Nadia Morozov is a trauma surgeon who lives by one rule: control the bleeding, save the patient, and stay out of the dark. But when her father is murdered, leaving behind a debt she cannot pay, she is dragged from her operating room and thrust into the jaws of Černý Zámek—the Black Castle. Aleksandr Volkov is the Pakhan of the Volkov Bratva. Cold, calculating, and ruthless, he rules by blood and shadow. To honor an ancient treaty and protect his empire, he needs a wife. He takes Nadia as payment for her father’s sins, binding her to him in a marriage contract that can only be dissolved by death. She hates everything he stands for. He expects her to submit. But as Nadia fights to keep her autonomy inside his gilded cage, the boundaries between enemy and protector start to blur.
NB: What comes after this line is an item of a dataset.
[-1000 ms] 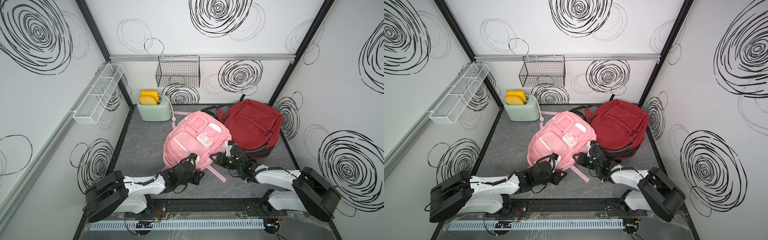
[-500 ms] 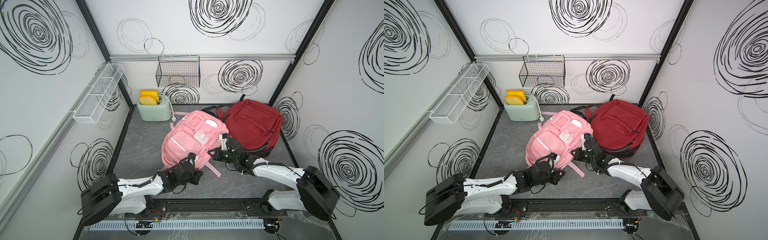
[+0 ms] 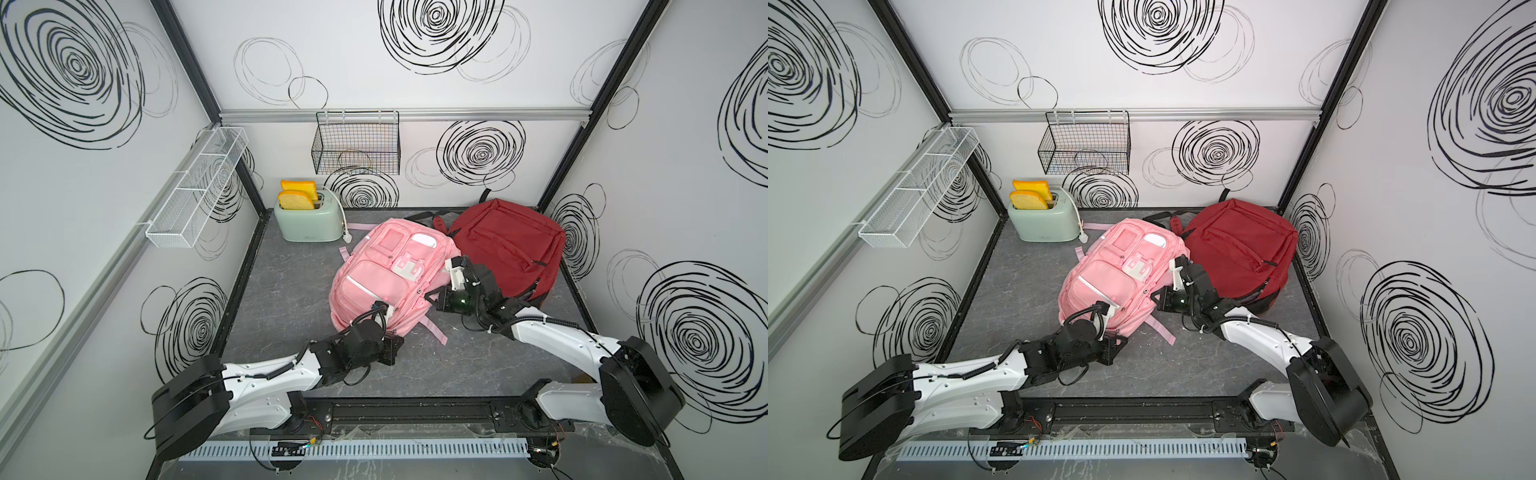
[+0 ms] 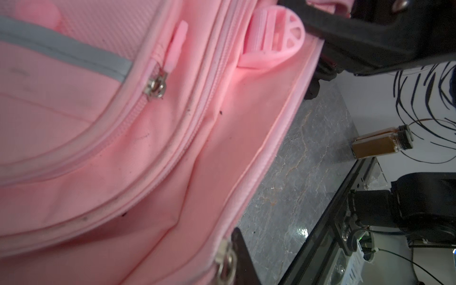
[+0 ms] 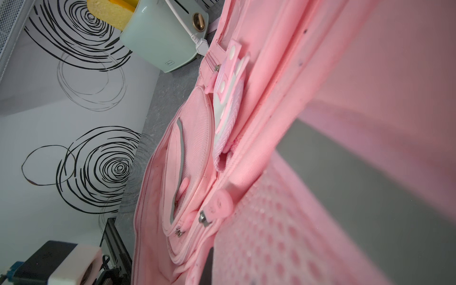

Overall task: Zip up the backpack
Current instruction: Zip the zipper on the backpack.

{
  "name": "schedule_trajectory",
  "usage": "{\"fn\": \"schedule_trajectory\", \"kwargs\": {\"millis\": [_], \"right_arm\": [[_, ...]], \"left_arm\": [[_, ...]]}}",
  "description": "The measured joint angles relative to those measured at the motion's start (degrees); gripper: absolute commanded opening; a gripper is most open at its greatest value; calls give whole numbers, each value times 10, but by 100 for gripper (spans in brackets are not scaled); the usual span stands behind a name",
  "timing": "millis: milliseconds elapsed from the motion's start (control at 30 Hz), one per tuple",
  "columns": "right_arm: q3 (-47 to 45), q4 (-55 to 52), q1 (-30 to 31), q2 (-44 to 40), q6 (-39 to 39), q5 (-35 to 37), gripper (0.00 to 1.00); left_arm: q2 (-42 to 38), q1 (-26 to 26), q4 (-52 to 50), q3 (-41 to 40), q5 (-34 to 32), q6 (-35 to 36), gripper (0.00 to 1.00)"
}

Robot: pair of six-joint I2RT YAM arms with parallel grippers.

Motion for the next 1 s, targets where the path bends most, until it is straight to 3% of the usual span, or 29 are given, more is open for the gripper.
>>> {"fn": "schedule_trajectory", "kwargs": {"millis": [167, 333, 667, 1000], "right_arm": [[-4, 3, -4, 0, 0, -4, 0], [-11, 13, -7, 4, 1, -1, 0], [-30, 40, -4, 10, 5, 2, 0], [-30, 40, -4, 10, 6, 4, 0]], "left_arm": [[14, 3, 16, -10, 4, 0, 19], [25, 4, 32, -42, 23, -2, 36], [15, 16, 67, -68, 44, -2, 40], [-84, 22, 107, -116, 87, -28, 45]]}}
The real threat, however, isn't the forced contract—it’s the truth. A thirty-year-old conspiracy hides in the shadows of the Volkov legacy. As Nadia decodes her father's hidden journal, she realizes her presence in the castle was never an accident. She is not a pawn in their game; she is the center of it. And the dangerous man she is starting to trust may be the very architect of her destruction. In a world where love is a weakness and truth is a death sentence, can they survive the secrets they carry?

Status
Ongoing
Chapters
10
Rating
n/a
Age Rating
18+

The Last Good Day



The thing about saving a life is that it never feels like enough.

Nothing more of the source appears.